Making the decision to move your loved one into a nursing home is always difficult. In addition to worrying about the high costs associated with long-term residence in a nursing home, you also may worry about the level of care and attention they’ll receive—especially if they require frequent supervision and medical treatment.

While most nursing homes are safe and provide effective and prompt treatment and care for their residents, some put residents at risk of serious health problems and even abuse. Nursing home abuse and neglect are more likely to occur when nursing home owners and administrators prioritize profits over resident safety and health.

To maximize their profits, some nursing homes don’t hire enough staff members to give all residents the care they need. That means residents may be overlooked, or overworked staff may make dangerous mistakes, such as giving residents the wrong medication. Nursing homes also may hire underqualified employees who aren’t properly trained or educated in their fields, which can also significantly increase residents’ risks.

There Are Many Types of Nursing Home Abuse and Neglect

The symptoms of nursing home abuse and neglect may be obvious right away, or they may be difficult to detect for months or even years. Furthermore, some residents may complain to other staff members or their family immediately after abuse occurs, while others may remain silent. Because every abuse or neglect case is different, and because it can happen at any nursing home, it’s important for family members to be vigilant about their loved ones’ treatment.

Common types of abuse include:

  • Physical abuse—Staff members or even other residents may hit, shove, kick, bite, burn, slap, or physically restrain victims in nursing homes. The signs of physical abuse are often, but not always, obvious, and they may include bruises, cuts, abrasions, burn marks, and even broken bones.
  • Sexual abuse—Nursing home residents are vulnerable to sexual abuse, which can include sexual harassment, assault, and rape. Sexual assault isn’t always immediately obvious to others, and signs can include symptoms of sexually transmitted diseases, bleeding, bruising, or tearing in the genital area, and ripped or soiled underwear and clothing.
  • Emotional abuse—Even when residents aren’t being physically harmed, they can be abused emotionally, mentally, and psychologically by staff members and other residents. Types of emotional abuse include yelling, threatening, intimidating, blackmailing, humiliating, and ignoring residents.
  • Financial abuse—Nursing home residents may have valuable assets in their personal possessions, bank accounts, or even in their wills. Financial abuse can occur when residents are victims of petty theft or fraud, or are coerced into making changes to their wills and other financial assets to benefit staff members.

Common types of neglect include:

  • Deprivation of necessities—Everyone needs food, water, clothing, and shelter to survive. In addition, many nursing home residents also need frequent medical treatments, including daily medications. When residents don’t get these daily essentials, they may suffer serious health problems that can even be life-threatening.
  • Abandonment—Many nursing home residents rely on their caretakers for some or all of their daily living tasks. When the staff members in charge of their wellbeing don’t check-in on them regularly—or leave them in their rooms, in common areas of the nursing home, or even in public unattended—nursing home residents are put at risk of serious adverse effects.

It’s important to remember that nursing home abuse and neglect can occur at any time. Even if your loved one’s nursing home has a stellar reputation, all it takes is a single incident to do significant harm to your loved one physically, emotionally, financially, or all of the above.

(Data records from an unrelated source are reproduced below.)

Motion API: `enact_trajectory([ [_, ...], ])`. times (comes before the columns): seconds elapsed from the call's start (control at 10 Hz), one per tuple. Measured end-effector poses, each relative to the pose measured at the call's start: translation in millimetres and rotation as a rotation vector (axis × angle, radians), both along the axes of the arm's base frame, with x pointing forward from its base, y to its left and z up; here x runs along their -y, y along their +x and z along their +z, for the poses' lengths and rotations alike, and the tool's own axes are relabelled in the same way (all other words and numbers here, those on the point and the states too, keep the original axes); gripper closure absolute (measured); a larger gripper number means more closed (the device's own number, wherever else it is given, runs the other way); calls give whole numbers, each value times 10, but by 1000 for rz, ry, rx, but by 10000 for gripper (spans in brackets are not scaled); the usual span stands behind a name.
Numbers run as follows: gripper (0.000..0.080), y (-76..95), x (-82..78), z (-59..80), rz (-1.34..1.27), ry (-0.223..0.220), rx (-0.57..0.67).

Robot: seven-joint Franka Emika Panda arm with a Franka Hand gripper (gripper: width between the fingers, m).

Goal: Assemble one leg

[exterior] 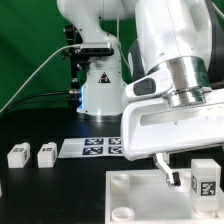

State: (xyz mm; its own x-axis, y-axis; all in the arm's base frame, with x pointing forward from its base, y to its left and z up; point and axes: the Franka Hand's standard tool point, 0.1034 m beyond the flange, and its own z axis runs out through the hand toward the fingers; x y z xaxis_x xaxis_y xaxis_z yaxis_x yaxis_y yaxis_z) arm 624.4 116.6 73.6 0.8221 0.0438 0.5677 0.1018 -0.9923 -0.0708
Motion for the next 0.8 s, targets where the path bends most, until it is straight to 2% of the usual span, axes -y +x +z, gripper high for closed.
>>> enact_trajectory([
  [0.3,151,3,22,9,-2,-1,-5],
  [0.4,151,19,96,77,-11,0,-27],
  [0.6,151,32,85,177,-10,6,-95],
  [0.7,151,41,94,166,-10,6,-121],
  [0.8,151,-4,83,116,1,8,-261],
])
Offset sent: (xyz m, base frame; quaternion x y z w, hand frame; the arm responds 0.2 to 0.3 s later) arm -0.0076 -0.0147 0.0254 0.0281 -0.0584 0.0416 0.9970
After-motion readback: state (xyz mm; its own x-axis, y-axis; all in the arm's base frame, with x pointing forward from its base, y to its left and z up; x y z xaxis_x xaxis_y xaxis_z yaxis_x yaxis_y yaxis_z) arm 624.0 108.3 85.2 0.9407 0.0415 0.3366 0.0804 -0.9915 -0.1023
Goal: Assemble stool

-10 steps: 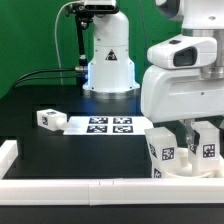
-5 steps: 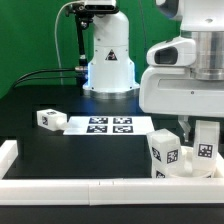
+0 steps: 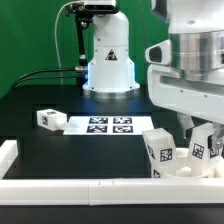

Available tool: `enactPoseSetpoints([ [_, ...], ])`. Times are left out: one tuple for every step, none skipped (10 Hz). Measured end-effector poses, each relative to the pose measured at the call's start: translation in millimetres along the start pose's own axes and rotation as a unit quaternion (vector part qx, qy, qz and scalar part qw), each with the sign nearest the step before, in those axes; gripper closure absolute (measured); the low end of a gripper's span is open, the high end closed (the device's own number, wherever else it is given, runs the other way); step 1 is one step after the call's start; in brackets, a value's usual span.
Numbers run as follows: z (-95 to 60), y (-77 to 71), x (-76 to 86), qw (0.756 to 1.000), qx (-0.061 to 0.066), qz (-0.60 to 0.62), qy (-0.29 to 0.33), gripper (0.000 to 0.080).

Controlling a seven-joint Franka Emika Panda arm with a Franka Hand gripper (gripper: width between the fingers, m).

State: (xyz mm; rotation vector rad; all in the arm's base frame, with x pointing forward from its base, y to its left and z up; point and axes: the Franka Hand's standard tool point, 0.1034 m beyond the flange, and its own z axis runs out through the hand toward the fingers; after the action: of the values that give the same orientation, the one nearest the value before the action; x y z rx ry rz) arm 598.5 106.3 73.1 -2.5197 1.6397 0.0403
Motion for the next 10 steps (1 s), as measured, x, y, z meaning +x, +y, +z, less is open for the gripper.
enactPoseSetpoints([
  [0.1,-0.6,-4.1,0.999,-0.002,0.040,-0.002,0.0466],
  [-0.1,-0.7,-6.9,0.997,-0.005,0.079,-0.005,0.0466],
  [-0.6,-0.7,-6.4,0.994,-0.007,0.106,-0.007,0.0466],
  [0.7,-0.1,-6.0,0.990,-0.006,0.139,-0.010,0.0466],
  [0.9,-0.1,-6.4,0.990,-0.006,0.139,-0.010,0.0466],
  [0.7,1.3,-7.4,0.994,-0.014,0.104,-0.011,0.0466],
  [-2.5,-0.1,-9.5,0.997,-0.027,0.064,-0.017,0.0351],
  [-6.9,-4.3,-6.8,0.999,-0.022,0.021,-0.018,0.0225],
  [-14.2,-6.8,-1.4,0.997,-0.014,-0.069,-0.018,0.0173],
  [-22.0,-10.3,-0.7,0.988,-0.006,-0.155,-0.017,0.0173],
])
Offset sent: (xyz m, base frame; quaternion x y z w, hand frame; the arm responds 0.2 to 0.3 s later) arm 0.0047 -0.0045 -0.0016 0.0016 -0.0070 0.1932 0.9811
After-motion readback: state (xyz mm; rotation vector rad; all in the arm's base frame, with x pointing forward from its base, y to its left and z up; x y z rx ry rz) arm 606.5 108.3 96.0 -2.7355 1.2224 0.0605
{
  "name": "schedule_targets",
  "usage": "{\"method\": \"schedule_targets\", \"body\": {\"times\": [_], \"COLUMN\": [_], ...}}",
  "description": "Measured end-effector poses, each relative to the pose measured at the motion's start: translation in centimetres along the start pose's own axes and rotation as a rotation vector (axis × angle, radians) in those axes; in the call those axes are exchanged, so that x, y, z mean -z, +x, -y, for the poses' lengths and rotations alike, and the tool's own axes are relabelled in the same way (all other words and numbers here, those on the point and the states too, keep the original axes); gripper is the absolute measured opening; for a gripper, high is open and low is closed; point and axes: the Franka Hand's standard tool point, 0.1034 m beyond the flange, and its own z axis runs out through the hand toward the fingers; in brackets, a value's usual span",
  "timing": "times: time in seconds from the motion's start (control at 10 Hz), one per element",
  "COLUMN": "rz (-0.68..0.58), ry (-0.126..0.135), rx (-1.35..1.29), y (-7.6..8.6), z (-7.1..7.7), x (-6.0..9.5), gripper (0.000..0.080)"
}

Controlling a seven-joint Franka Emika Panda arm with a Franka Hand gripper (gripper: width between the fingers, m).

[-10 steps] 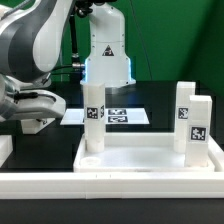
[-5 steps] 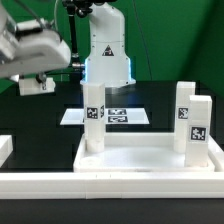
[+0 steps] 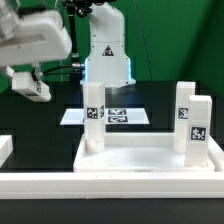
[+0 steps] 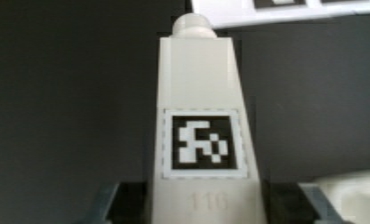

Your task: Assemble desk

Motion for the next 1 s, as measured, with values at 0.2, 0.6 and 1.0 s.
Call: {"method": "schedule_targets", "body": {"times": [0.2,0.6,1.0], "rz": [-0.167,-0.409,-0.76], "ry": [-0.051,-0.08,-0.074], "rx": [0.094,0.054,-0.057], "y": [2.9,3.5,9.1], "z": [-0.5,-1.0,9.6], "x": [5.3,5.3,10.0], "gripper": [0.0291,0.0291,0.0291]}}
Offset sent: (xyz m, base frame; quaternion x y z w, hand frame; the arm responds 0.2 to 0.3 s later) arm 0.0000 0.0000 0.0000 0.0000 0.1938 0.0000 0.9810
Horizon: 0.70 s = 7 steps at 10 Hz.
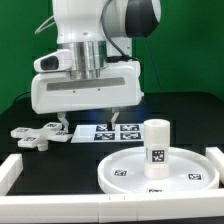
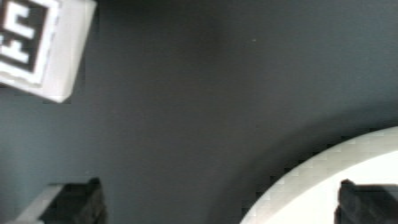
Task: Assemble round table
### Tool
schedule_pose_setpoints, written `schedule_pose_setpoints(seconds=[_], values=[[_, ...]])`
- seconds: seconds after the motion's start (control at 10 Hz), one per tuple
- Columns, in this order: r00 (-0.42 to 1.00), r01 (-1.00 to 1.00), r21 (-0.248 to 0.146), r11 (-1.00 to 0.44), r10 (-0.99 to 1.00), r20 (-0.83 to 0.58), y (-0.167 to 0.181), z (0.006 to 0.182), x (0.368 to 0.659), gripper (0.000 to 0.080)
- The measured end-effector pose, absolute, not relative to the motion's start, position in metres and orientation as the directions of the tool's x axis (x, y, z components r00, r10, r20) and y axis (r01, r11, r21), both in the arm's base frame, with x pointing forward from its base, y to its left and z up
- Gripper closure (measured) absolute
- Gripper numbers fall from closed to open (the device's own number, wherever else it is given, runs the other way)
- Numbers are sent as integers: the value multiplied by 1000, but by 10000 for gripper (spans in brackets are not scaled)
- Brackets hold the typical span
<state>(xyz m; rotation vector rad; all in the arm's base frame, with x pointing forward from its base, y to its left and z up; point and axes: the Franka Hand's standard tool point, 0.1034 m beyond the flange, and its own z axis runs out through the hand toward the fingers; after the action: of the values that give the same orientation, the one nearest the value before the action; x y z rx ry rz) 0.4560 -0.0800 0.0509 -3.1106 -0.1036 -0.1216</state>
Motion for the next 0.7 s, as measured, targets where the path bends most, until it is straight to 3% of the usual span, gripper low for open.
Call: schedule_pose_setpoints(seconds=[0.3,0.7], values=[[986,147,-13,-989,146,77,-90,48,452,151],[973,217,23,-976,218,70,-154,47,428,151]])
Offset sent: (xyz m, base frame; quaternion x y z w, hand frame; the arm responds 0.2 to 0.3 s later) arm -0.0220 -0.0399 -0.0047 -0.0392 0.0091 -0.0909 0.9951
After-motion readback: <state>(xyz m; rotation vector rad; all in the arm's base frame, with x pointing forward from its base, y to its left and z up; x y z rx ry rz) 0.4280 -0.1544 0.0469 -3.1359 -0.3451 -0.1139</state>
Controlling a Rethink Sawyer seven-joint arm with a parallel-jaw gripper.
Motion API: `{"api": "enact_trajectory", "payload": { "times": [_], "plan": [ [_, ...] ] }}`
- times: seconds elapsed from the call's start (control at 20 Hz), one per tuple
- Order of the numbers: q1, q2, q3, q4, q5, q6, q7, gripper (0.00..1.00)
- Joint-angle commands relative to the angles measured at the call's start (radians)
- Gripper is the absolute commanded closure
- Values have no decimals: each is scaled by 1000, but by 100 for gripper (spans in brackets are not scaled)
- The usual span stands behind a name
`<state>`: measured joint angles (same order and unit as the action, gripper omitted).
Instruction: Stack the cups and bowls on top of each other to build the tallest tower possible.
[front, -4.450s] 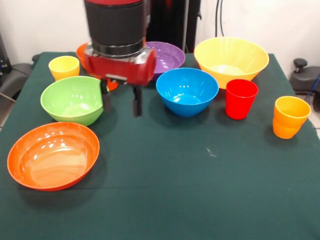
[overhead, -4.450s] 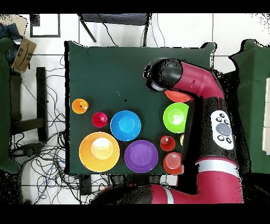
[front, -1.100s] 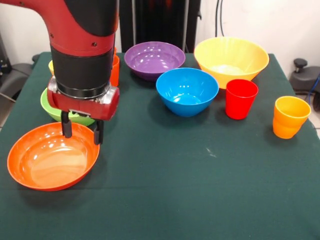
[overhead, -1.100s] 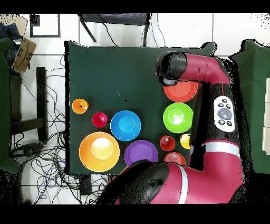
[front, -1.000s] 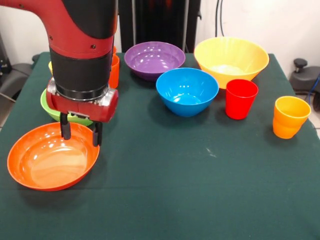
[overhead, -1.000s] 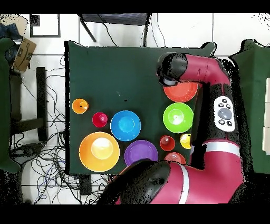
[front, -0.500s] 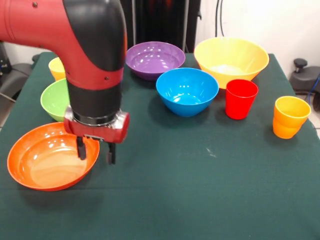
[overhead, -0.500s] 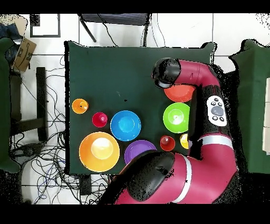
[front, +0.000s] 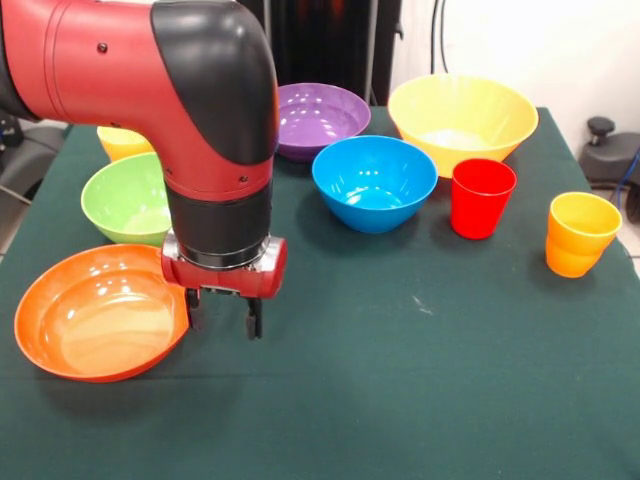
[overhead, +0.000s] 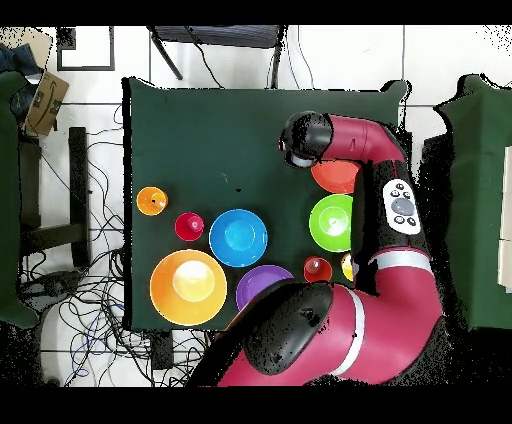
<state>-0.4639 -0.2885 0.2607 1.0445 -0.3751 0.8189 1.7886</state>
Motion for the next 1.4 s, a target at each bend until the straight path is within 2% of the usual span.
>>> {"api": "enact_trajectory", "payload": {
  "times": [0.05,0.25,0.55,0.85,1.1,1.4],
  "plan": [
    [21,-9,29,26,-135,-12,-269,0],
    [31,1,12,-7,-161,10,-255,0],
    [34,-2,22,-2,-175,22,-248,0],
    [4,-22,23,106,-173,-34,-221,0],
    [-31,-96,43,220,-154,-59,-235,0],
    [-40,-145,27,296,-188,-93,-208,0]
  ]
}}
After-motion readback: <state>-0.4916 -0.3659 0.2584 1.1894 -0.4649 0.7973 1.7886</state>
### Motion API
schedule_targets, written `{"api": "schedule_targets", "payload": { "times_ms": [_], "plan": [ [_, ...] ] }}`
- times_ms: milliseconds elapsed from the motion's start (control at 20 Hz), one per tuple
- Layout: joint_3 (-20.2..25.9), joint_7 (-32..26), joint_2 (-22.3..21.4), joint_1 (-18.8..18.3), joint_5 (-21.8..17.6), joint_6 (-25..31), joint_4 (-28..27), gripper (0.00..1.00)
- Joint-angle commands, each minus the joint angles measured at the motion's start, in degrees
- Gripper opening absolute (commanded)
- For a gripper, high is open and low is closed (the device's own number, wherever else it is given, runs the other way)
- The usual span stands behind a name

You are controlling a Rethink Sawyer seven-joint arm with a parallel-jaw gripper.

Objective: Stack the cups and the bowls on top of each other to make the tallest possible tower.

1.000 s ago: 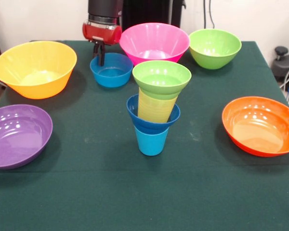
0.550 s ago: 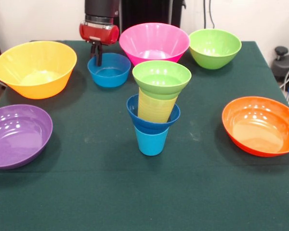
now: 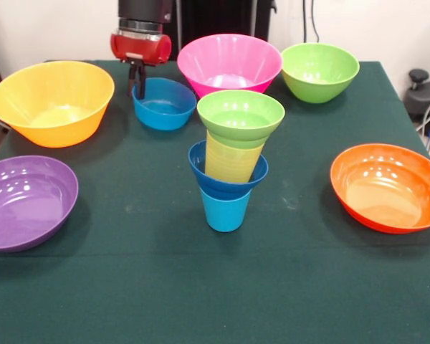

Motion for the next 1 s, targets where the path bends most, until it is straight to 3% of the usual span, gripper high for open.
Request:
{"api": "schedule_targets", "payload": {
  "times_ms": [50,650,1000],
  "plan": [
    [13.71,3.98,-8.63,-3.31,-2.22,15.63,-2.43,0.0],
    [26.95,-2.39,-18.18,-11.65,3.24,32.68,-4.3,0.0],
    [34.65,-5.39,-22.98,-15.71,8.74,42.56,-4.0,0.0]
  ]
}}
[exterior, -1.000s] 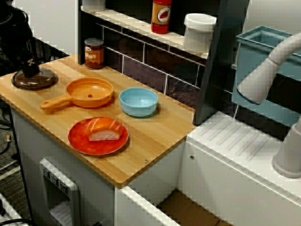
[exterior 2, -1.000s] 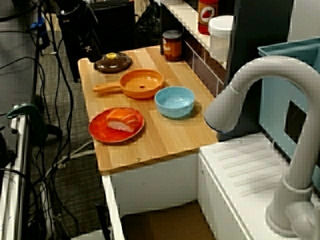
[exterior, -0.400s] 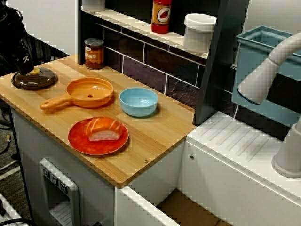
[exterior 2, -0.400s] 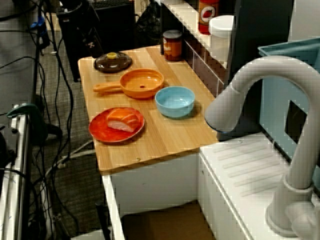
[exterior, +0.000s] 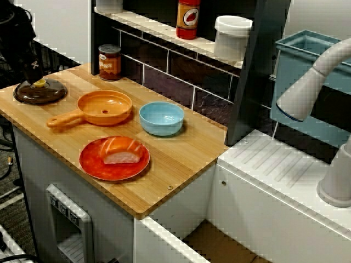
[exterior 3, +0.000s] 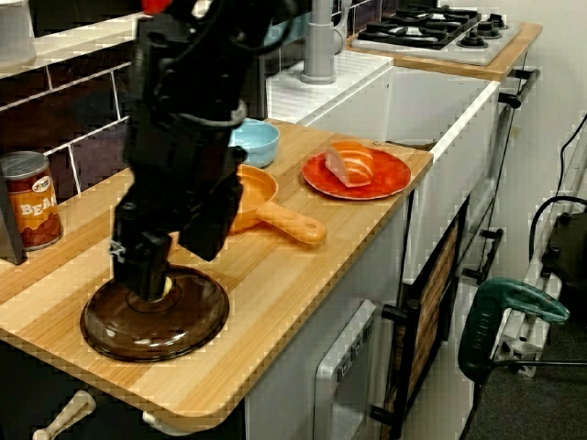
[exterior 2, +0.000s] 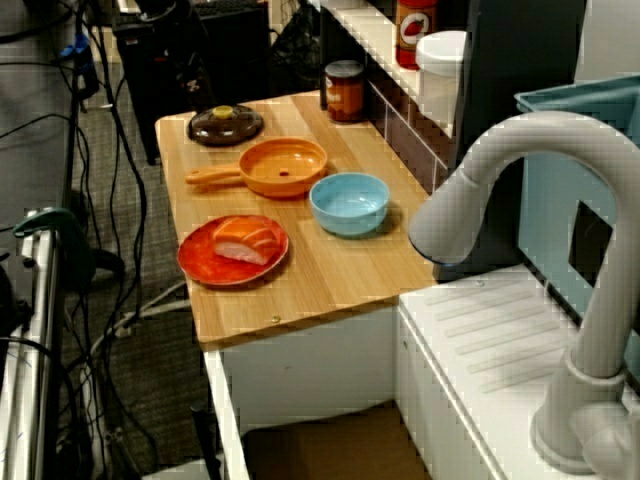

Suspect Nursing Home Abuse or Neglect? Call Us Today.

Unfortunately, elder abuse is all too common. Because of that, nursing homes are often well prepared for allegations that abuse or neglect has occurred. Accusing your loved one’s nursing home of mistreating them and attempting to get compensation on your own can be a difficult process, and months or even years of back and forth is the last thing you need to deal with during this stressful time.

At Parrish DeVaughn, our Oklahoma City nursing home abuse lawyers know how to deal with nursing homes and how to build strong, evidence-packed claims that they simply can’t ignore. If you suspect that your loved one is being mistreated, don’t wait to get the experienced legal representation you deserve. Contact us today to find out how we can help. We have years of experience fighting for the rights of abuse and neglected nursing home residents, and now we want to help your family.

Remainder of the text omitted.